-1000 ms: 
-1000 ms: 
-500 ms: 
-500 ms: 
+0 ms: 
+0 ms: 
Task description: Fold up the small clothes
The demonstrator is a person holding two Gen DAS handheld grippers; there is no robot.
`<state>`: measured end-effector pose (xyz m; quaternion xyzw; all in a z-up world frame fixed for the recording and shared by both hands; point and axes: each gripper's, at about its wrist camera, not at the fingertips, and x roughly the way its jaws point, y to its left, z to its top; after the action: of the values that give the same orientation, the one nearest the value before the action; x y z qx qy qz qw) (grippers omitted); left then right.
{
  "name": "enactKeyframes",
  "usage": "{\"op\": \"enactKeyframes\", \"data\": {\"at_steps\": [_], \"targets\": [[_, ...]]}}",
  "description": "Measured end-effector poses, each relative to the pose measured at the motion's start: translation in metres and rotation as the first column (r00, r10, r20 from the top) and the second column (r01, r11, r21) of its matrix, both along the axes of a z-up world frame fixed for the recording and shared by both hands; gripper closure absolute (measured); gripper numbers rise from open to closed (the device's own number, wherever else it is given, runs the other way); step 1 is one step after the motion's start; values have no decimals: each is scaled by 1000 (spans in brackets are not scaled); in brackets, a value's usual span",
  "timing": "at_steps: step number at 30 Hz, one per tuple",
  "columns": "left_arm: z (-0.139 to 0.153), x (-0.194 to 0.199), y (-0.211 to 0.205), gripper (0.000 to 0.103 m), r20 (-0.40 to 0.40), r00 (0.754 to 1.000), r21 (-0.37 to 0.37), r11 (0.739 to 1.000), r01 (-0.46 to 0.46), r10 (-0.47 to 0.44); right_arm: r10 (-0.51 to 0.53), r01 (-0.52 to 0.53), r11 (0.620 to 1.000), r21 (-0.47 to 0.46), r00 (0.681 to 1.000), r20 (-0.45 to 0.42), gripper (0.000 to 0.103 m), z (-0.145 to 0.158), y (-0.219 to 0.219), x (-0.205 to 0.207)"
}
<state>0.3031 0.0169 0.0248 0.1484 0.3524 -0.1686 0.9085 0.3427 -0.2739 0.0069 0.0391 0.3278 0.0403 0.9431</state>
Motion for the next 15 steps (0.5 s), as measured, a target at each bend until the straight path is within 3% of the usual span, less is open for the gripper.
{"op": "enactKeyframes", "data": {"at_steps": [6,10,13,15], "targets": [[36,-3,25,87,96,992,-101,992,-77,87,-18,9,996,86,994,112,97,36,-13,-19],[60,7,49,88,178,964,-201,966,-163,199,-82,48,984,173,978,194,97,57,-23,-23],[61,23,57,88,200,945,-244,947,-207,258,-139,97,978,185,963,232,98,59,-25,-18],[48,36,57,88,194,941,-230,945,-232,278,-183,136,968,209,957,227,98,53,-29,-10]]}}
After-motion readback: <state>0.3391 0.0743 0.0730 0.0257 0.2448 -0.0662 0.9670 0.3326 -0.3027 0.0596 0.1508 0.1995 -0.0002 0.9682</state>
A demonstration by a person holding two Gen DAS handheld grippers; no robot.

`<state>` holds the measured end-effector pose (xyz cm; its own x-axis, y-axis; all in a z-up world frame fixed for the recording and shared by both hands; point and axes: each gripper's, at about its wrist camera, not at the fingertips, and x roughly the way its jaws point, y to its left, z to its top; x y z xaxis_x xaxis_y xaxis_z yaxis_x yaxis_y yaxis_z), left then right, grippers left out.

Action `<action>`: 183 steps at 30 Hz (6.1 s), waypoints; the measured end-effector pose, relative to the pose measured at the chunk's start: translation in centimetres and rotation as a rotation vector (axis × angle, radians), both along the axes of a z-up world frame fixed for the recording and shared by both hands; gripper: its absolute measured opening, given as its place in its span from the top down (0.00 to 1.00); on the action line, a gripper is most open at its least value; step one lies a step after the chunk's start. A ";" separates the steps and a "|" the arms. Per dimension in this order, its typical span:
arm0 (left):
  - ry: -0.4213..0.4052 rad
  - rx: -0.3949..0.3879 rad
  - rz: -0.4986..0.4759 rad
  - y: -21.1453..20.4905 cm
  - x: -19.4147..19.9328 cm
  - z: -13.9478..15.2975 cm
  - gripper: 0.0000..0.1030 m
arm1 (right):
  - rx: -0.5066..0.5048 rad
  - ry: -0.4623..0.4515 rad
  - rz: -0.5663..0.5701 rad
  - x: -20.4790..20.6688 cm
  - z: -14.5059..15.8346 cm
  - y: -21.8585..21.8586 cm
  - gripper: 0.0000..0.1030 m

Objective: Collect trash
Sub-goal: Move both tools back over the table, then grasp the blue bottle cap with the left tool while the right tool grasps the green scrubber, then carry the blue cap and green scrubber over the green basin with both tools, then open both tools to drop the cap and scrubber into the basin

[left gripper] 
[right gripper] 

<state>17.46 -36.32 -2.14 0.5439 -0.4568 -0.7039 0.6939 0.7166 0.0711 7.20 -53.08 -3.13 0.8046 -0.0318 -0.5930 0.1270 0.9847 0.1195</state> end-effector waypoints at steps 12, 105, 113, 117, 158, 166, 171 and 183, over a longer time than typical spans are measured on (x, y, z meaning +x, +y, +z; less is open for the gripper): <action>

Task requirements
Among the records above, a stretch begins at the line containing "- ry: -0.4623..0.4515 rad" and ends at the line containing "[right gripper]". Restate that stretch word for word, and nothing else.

Result of the task
  - ry: -0.4623..0.4515 rad
  - rz: -0.5663..0.5701 rad
  - x: -20.4790..20.6688 cm
  - z: -14.5059..15.8346 cm
  - y: -21.8585..21.8586 cm
  - gripper: 0.0000..0.1030 m

Objective: Collect trash
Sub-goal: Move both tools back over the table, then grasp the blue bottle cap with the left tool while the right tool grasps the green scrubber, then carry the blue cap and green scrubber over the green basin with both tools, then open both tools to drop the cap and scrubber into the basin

[left gripper] 
[right gripper] 

The exercise is complete with this answer.